→ **RECORDS FOR THE EXERCISE**

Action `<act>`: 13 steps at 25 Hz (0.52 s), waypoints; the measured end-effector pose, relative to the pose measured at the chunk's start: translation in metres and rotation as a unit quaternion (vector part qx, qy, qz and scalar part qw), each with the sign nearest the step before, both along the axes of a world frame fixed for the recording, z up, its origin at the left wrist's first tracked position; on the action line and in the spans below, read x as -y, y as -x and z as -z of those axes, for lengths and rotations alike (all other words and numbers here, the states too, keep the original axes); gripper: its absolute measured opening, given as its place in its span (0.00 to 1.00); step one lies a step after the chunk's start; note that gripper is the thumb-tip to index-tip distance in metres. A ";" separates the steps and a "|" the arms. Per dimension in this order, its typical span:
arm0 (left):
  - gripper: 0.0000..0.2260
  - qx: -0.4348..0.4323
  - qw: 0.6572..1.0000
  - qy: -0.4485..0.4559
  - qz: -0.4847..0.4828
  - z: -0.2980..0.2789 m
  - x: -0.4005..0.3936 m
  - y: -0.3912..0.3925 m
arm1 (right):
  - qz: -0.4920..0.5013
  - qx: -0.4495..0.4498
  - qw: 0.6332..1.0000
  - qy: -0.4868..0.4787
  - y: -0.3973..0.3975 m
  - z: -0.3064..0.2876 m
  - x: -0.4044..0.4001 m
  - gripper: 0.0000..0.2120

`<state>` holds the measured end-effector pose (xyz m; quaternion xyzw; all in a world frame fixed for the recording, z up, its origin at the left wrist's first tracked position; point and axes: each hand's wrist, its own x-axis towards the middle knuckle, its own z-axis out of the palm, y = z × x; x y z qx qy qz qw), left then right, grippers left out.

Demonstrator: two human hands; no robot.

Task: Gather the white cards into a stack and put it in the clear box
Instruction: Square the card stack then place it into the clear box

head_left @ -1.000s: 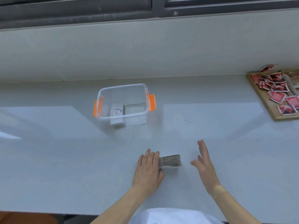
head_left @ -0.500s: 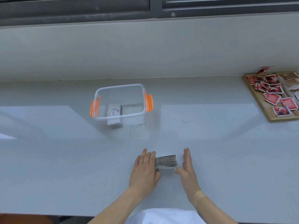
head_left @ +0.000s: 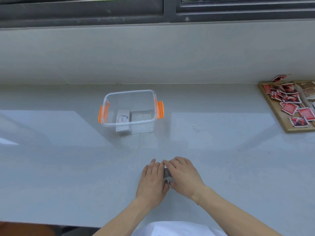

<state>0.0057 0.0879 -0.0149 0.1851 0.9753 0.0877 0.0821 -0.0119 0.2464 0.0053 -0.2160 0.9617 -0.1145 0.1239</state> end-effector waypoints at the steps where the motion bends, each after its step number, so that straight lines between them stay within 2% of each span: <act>1: 0.23 0.005 1.000 -0.002 0.003 0.000 0.000 0.001 | -0.008 -0.002 0.999 -0.031 0.005 -0.003 0.004 0.24; 4: 0.20 0.029 0.999 -0.026 0.009 -0.002 0.005 0.004 | -0.005 0.022 0.997 -0.069 0.011 -0.008 0.010 0.12; 6: 0.19 0.101 0.986 -0.126 -0.048 -0.008 0.011 0.010 | -0.006 0.027 0.998 -0.059 0.012 -0.006 0.006 0.12; 7: 0.18 0.148 0.966 -0.191 -0.096 -0.012 0.015 0.012 | 0.003 0.030 0.999 -0.039 0.013 -0.006 0.003 0.13; 9: 0.17 0.198 0.908 -0.324 -0.176 -0.023 0.022 0.019 | 0.056 0.052 0.996 0.047 0.013 -0.008 -0.004 0.14; 11: 0.17 0.202 0.857 -0.425 -0.208 -0.038 0.027 0.027 | 0.148 0.120 0.961 0.199 0.007 -0.011 -0.008 0.16; 12: 0.18 0.200 0.848 -0.450 -0.196 -0.047 0.026 0.030 | 0.185 0.146 0.934 0.267 0.002 -0.012 -0.009 0.17; 13: 0.18 0.187 0.855 -0.456 -0.162 -0.055 0.024 0.033 | 0.205 0.154 0.913 0.317 -0.002 -0.013 -0.007 0.17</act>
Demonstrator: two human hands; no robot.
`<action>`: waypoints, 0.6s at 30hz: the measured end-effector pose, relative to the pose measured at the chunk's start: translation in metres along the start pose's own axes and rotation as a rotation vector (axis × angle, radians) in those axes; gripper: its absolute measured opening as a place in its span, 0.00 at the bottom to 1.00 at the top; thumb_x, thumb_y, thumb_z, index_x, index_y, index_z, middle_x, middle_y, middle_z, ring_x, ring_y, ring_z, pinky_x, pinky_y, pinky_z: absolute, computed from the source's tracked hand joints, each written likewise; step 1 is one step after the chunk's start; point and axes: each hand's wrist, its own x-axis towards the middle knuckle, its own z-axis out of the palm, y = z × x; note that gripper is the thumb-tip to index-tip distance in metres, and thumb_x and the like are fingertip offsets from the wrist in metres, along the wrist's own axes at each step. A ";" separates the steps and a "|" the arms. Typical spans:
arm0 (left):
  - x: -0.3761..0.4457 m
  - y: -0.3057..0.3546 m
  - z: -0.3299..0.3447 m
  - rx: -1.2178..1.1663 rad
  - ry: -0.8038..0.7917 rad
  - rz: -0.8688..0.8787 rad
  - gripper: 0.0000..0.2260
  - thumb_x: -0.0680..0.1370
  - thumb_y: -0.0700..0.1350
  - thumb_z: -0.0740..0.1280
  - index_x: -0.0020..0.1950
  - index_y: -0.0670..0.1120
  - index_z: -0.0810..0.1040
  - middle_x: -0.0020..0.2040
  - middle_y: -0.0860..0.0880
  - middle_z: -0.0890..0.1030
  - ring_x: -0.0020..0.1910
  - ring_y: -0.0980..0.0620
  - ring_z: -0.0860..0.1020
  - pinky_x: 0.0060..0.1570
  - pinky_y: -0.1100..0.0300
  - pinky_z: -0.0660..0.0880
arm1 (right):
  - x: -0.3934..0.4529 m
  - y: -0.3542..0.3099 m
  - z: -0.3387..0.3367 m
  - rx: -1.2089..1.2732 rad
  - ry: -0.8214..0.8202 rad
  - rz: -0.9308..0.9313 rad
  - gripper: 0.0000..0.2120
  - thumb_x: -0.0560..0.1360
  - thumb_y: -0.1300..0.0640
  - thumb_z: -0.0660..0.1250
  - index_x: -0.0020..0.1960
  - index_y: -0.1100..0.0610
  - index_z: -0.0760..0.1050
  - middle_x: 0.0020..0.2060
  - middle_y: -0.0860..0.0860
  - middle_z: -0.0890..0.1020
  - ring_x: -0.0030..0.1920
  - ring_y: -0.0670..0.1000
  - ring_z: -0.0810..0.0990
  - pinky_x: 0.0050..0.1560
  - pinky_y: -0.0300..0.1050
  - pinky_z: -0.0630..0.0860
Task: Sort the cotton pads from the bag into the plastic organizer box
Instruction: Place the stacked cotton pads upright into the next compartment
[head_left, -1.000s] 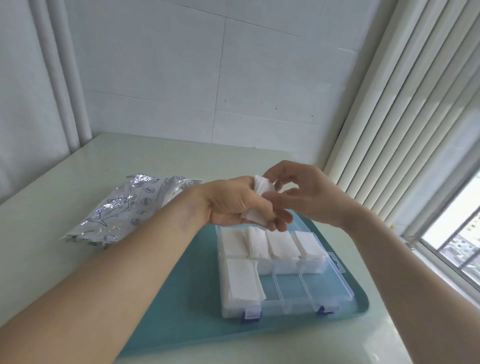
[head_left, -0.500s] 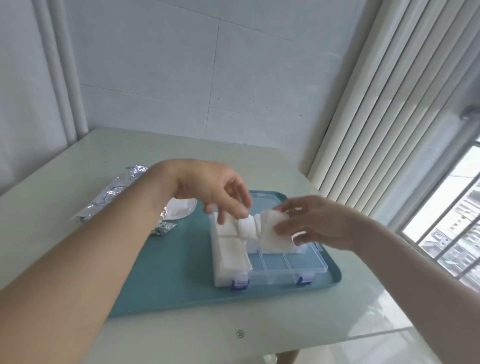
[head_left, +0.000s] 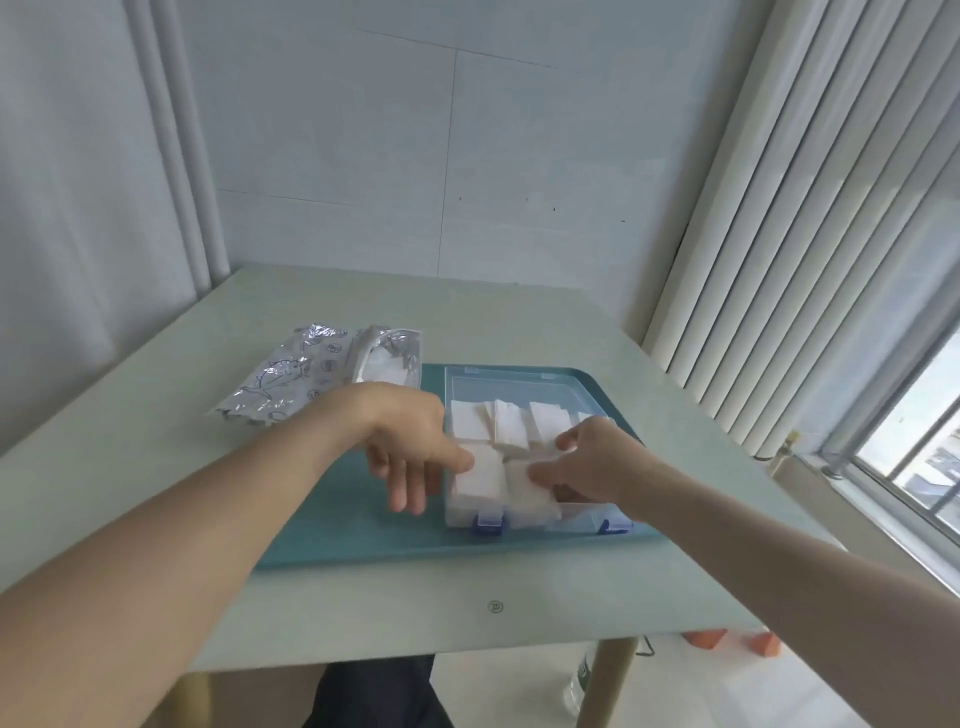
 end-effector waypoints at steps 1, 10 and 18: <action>0.000 -0.001 0.003 -0.041 -0.002 0.010 0.18 0.82 0.54 0.61 0.46 0.40 0.81 0.41 0.43 0.86 0.29 0.51 0.82 0.24 0.65 0.67 | 0.000 0.000 0.000 -0.013 0.011 0.001 0.21 0.73 0.54 0.76 0.61 0.64 0.76 0.44 0.56 0.86 0.43 0.54 0.86 0.54 0.47 0.81; -0.006 -0.002 0.016 -0.191 0.003 0.027 0.18 0.83 0.51 0.61 0.45 0.40 0.81 0.39 0.43 0.86 0.27 0.52 0.81 0.23 0.65 0.68 | -0.008 -0.007 0.004 -0.321 0.076 -0.150 0.21 0.68 0.52 0.78 0.28 0.58 0.70 0.23 0.50 0.73 0.27 0.50 0.68 0.28 0.41 0.63; -0.009 0.008 0.021 -0.191 -0.003 -0.003 0.18 0.84 0.50 0.59 0.47 0.39 0.81 0.40 0.43 0.86 0.27 0.51 0.81 0.24 0.65 0.69 | -0.006 -0.010 -0.002 -0.405 0.006 -0.185 0.09 0.70 0.60 0.73 0.36 0.58 0.73 0.32 0.51 0.76 0.32 0.52 0.72 0.34 0.37 0.68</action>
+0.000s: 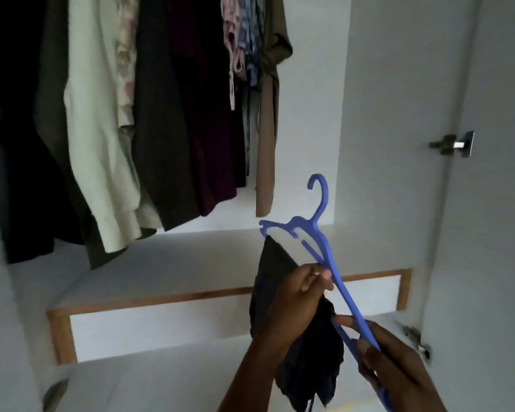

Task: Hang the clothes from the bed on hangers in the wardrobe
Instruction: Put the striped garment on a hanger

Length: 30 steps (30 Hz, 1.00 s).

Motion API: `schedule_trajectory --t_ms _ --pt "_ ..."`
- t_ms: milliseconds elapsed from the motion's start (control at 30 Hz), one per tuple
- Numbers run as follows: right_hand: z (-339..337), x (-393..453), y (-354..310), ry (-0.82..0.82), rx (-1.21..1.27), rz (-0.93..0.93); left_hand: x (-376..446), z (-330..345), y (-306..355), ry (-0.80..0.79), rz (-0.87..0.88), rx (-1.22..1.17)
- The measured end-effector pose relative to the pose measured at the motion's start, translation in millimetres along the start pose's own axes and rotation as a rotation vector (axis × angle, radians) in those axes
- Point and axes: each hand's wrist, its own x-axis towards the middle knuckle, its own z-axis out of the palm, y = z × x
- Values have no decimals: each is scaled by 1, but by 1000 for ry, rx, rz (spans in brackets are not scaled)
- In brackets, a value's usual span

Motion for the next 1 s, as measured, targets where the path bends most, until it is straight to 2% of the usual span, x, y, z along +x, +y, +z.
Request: schedule_trajectory --t_ms 67,200,267,300,333,367,433,467,667,833,1000 --pt "3 42 -19 48 81 -60 42 -6 10 -61 100 142" --pt "4 126 -50 66 19 -203 122 -2 29 -62 347 375" --pt "3 163 -66 75 57 -250 162 1 36 33 413 522" --pt "2 181 -76 78 83 -270 182 -1 39 142 419 569" --pt "0 200 -84 83 113 -284 203 -2 40 240 413 562" --pt "-3 218 -94 76 154 -304 225 -2 42 273 393 496" --pt "-8 255 -115 51 211 -363 271 -2 49 209 381 319" --pt "-11 275 -125 40 225 -381 292 0 54 188 403 316" --pt "-35 406 -180 -79 324 -355 411 -12 115 236 588 458" --pt "-33 492 -218 -158 321 -445 483 -31 157 350 692 479" --pt "-27 564 -252 -217 332 -496 531 -47 186 349 694 518"
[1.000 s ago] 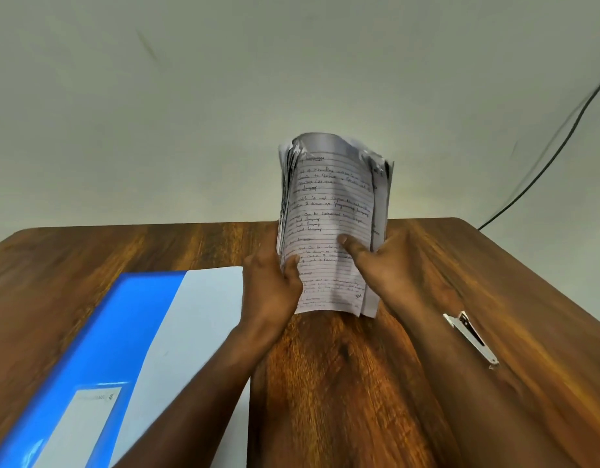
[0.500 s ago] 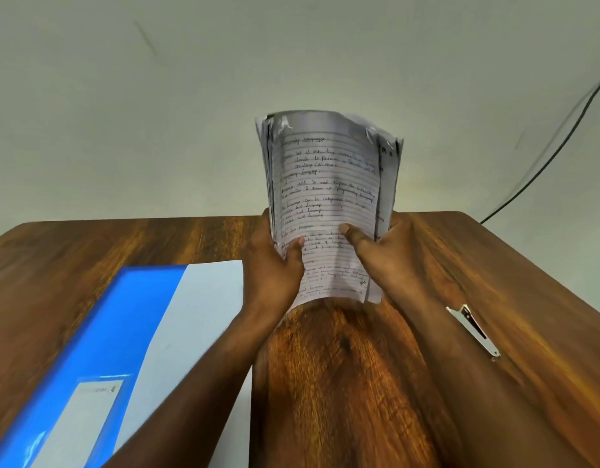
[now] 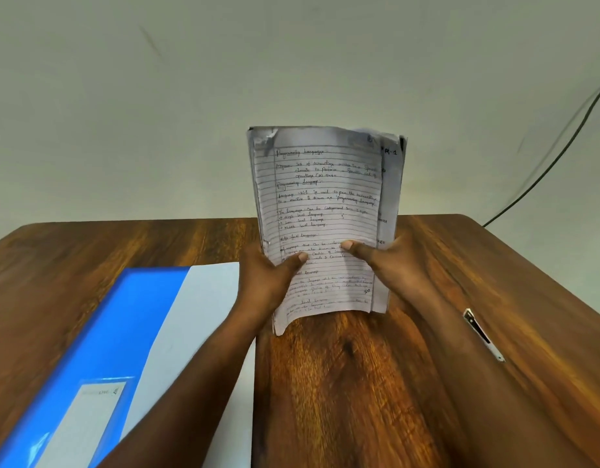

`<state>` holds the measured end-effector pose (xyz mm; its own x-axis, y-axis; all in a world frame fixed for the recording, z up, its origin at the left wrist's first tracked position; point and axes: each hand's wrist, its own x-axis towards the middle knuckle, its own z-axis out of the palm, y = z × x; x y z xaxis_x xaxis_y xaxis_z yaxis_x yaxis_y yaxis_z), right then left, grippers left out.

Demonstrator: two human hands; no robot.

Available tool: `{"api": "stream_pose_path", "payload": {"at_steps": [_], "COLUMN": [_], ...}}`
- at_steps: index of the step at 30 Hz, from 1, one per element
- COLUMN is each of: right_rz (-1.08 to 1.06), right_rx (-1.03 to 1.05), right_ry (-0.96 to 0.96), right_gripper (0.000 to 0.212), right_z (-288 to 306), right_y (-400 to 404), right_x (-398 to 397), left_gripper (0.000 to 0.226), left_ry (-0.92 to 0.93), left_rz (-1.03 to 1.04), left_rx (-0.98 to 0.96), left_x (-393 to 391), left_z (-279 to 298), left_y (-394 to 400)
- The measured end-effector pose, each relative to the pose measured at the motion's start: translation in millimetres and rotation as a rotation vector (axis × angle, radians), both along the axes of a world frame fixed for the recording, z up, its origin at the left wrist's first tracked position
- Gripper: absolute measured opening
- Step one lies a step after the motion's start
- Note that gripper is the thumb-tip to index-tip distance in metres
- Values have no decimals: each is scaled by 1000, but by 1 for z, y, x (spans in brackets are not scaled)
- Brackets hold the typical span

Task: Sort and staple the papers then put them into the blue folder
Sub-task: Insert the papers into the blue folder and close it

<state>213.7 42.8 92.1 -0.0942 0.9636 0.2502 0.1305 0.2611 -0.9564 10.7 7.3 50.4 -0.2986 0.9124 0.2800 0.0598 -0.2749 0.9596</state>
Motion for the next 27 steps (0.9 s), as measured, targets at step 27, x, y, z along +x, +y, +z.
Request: {"api": "stream_pose_path", "payload": {"at_steps": [27], "right_rz": [133], "right_rx": [-59], "right_ry": [589], "right_gripper": [64], "right_z": [12], "right_y": [11], "right_x": [29], "left_gripper": [53], "left_ry": [-940], "left_rz": [-163], "left_rx": [99], "left_x": [-3], "left_z": [26], "left_y": [1]}}
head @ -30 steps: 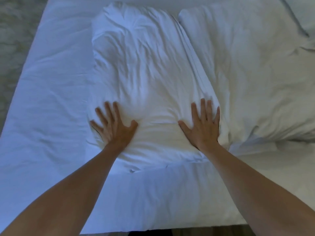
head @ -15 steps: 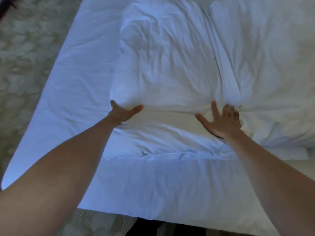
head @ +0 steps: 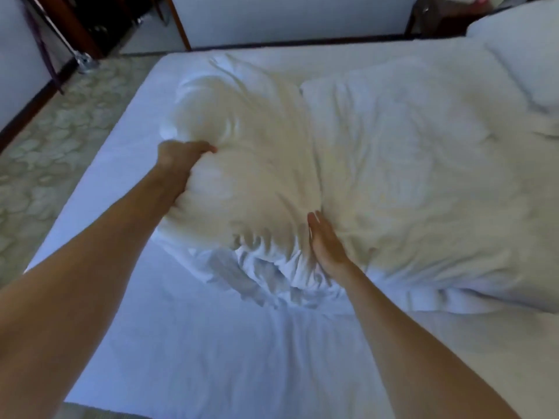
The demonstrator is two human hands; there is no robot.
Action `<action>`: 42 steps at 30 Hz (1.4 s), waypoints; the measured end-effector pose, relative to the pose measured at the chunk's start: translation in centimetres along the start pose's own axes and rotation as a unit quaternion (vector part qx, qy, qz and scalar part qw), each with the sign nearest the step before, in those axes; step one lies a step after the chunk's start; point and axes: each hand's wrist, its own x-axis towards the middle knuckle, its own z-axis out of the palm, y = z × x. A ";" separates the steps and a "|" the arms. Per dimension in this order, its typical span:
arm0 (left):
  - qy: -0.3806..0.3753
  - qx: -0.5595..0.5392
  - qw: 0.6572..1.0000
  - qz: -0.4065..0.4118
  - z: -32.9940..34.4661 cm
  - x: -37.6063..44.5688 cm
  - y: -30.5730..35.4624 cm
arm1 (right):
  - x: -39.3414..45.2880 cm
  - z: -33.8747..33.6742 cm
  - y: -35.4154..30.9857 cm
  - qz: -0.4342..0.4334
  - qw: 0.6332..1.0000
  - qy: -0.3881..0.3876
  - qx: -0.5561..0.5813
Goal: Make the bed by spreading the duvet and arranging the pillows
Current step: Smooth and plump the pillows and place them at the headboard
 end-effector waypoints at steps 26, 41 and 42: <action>-0.237 0.507 0.792 0.245 41.2 -20.1 6.4 | -3.6 -38.2 -5.5 -0.115 0.941 0.240 -0.211; -0.291 0.542 0.752 0.236 39.4 -13.7 2.2 | 4.5 -41.8 10.3 0.127 0.868 0.142 -0.458; -0.296 0.547 0.744 0.244 41.0 -13.6 2.1 | 4.8 -42.5 11.7 0.141 0.871 0.145 -0.448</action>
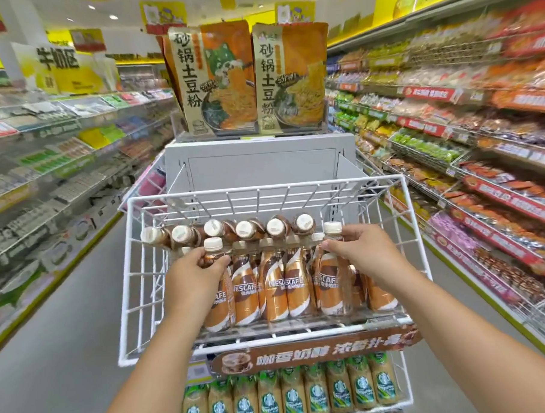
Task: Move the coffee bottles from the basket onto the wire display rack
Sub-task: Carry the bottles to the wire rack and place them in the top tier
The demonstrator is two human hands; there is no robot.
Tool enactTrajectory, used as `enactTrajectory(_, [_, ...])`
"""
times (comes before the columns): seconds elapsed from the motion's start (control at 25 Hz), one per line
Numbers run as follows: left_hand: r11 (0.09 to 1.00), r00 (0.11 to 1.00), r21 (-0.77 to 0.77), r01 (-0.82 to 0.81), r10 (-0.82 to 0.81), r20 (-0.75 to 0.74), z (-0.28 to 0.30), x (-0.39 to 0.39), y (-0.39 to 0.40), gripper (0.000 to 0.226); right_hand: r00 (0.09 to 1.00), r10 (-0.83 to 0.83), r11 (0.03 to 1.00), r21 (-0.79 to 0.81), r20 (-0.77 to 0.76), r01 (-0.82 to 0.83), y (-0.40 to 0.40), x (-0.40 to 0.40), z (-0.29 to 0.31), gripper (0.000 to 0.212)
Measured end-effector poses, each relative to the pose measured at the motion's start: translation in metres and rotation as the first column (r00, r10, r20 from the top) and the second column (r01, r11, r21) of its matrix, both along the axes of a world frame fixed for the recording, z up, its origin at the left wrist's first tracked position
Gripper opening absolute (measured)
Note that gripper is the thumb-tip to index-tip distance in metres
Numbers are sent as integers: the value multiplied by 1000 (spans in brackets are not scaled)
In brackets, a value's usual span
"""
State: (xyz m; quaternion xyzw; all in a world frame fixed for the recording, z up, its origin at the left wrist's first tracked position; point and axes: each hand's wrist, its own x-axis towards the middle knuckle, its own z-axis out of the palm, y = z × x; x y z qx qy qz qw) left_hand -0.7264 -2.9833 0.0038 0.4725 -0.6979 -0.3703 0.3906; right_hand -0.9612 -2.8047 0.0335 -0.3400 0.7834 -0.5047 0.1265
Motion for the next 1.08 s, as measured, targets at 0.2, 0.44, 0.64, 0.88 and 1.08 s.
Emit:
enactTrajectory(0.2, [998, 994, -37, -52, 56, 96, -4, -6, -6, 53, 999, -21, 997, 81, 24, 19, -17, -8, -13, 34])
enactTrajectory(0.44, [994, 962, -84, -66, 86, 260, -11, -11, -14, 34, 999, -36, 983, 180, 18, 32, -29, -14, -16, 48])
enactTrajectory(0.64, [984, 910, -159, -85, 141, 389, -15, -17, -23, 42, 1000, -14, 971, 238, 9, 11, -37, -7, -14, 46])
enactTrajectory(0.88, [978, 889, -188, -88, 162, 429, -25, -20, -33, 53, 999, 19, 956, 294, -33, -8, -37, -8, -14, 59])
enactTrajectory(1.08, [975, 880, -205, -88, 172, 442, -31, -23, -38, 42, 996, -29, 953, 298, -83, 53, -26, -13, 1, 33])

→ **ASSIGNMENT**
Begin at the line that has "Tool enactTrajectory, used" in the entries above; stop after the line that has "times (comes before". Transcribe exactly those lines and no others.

→ **TASK RESPONSE**
Tool enactTrajectory, used as `enactTrajectory(_, [_, ...])`
"""
times (comes before the columns): seconds elapsed from the motion's start (control at 25 Hz), one per line

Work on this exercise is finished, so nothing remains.